When the grid is down the hybrid inverter takes over providing all the power to the subpanel and actually disconnects the grid connections as a safety precaution to avoid backfeeding the grid and endangering any linemen that might be working on the line somewhere in the neighborhood. The small Enphase system is also connected to this subpanel so even though it is it is a grid tied system it can sync off the hybrid inverter 60Hz signal and begin to also provide power as needed to that panel. It does this through a process known as AC coupling. A schematic or line drawing would probably make this a whole lot simpler. I will try to find one from my building permit.

Carbon has been used in flashlight batteries for a long time but carbon fiber is an entirely different thing, I agree with @SunEagle's comment but his comment has nothing to do with the use of carbon.in batteries.

Thanks. You are correct. I did not comment on the need for carbon or fibers being part of FLA batteries.

I really want Li chemistry to start being cheaper and used more. But as of this time it makes no sense to get that type of battery for my home usage. Now I think installing POCO sized Li systems are helpful but even they are limited to a number of kWh usage that could drain them over extended periods.

Doesn’t the cost have something to do with the relative scarcity of lithium and cobalt to lead and carbon?

No, the majority of the cost has to do with the process or producing the cells and the other materials other than the Anode and Cathode, . A quick Internet search suggests that the cost of the Anode and Cathode, is about 30% of the total cost of a cell. There is no scarcity of Lithium, Cobalt unfortunately comes mostly from one country in Africa whether you call that scarcity, monopolistic pricing or Blood Cobalt the price of that one element has increased. Not all Lithium batteries use Cobalt so one can't make generalizations. BYD, a large Chinese manufacturer, makes a significant number of LFP cells that contain no Cobalt. Within the larger Lithium chemistry there is the ability to substitute some elements, which may affect battery pack construction and reduce costs.

I do not believe the cost is associated with lack of materials as Ampster indicates. The cost is in the building of the batteries and the profit margin desired by the manufacturers.

Righto, sounds like scarcity of material or difficulty in obtaining such materials plays a small part in the issue, but the real issue is manufacturer pricing. I’m trying to do this for the cheapest price possible whilst still having a reliable system.

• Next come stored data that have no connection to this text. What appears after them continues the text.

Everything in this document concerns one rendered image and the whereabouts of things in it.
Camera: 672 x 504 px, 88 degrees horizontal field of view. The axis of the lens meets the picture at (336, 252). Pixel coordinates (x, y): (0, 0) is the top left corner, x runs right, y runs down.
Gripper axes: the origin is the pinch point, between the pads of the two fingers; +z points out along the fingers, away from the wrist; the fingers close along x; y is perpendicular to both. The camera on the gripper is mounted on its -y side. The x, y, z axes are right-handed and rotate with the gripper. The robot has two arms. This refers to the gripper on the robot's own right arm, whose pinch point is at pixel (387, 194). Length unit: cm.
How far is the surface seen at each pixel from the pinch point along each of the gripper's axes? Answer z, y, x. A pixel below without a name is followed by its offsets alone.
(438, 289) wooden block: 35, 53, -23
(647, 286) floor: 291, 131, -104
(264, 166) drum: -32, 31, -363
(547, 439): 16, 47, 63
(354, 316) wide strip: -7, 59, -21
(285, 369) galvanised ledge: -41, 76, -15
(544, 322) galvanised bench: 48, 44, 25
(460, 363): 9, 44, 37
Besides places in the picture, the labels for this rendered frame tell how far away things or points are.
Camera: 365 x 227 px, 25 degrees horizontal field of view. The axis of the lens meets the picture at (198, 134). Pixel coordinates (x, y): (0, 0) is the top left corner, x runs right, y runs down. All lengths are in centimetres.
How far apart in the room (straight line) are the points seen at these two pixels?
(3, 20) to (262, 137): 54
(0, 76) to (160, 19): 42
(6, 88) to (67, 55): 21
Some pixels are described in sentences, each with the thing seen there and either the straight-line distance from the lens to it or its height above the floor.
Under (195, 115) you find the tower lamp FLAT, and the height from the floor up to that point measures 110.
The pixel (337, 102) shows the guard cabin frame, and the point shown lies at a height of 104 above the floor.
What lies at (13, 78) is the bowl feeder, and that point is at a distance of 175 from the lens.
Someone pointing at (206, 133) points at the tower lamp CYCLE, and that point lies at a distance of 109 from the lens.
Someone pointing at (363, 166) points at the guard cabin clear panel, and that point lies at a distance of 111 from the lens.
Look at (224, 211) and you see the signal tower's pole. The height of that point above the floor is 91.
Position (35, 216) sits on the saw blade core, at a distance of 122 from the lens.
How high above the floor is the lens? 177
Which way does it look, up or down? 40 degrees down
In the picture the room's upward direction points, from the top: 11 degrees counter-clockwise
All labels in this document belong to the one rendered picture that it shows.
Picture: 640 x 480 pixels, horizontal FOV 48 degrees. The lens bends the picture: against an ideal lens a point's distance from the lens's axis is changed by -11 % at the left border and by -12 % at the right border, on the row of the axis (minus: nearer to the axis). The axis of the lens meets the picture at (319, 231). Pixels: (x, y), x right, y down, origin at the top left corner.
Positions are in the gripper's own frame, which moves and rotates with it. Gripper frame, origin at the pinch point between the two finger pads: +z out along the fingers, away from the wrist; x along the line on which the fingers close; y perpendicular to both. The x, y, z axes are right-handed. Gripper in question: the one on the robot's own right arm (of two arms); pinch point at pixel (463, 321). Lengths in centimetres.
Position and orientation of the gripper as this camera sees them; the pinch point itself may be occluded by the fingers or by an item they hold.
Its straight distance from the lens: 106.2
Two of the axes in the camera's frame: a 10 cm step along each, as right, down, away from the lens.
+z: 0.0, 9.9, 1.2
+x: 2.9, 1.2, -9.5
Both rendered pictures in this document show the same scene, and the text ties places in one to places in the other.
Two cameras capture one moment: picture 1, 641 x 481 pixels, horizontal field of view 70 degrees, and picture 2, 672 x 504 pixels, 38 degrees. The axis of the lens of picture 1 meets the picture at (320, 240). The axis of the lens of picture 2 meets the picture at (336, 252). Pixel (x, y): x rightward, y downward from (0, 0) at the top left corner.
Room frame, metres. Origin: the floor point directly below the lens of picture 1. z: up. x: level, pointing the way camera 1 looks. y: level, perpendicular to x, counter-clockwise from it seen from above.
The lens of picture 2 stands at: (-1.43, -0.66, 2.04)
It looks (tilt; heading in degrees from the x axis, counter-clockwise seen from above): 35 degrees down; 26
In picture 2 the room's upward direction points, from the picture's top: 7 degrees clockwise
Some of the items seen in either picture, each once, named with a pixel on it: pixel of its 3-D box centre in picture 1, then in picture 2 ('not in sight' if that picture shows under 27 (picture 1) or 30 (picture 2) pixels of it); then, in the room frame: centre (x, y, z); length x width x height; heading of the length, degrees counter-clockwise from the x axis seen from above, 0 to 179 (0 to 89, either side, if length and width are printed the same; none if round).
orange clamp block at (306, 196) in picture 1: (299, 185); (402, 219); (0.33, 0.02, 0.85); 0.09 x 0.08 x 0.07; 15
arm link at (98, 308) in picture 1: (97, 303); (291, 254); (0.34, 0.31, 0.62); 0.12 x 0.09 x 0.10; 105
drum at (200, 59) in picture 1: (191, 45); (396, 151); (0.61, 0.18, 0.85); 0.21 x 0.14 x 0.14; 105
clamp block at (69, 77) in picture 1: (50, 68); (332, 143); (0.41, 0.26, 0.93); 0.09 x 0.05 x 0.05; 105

SunEagle, you sound like you know your way around lead acid batteries. Got any general advice about the voltage/amps received by lead acid batteries during bulk/absorption/float/equalization phases? Do general rules exist for this?

There are a couple of Stickie posts that Sunking had put on the forum concerning FLA type batteries. Since there are now a number of different manufacturers that sell them I always tell the person to refer to the specification sheet that is associated with that particular battery. They should list all of the charging voltages.

Looked into it, and I will just be sure to look at the product information sheet and specs when setting it all up. Think I’ve basically gathered all I need to know, I just need to find the right parts. Kind of a fun process.

Also, out of curiosity, what would persons recommend be the procedure for topping up FLA batteries? Any pro-tips or words of warning?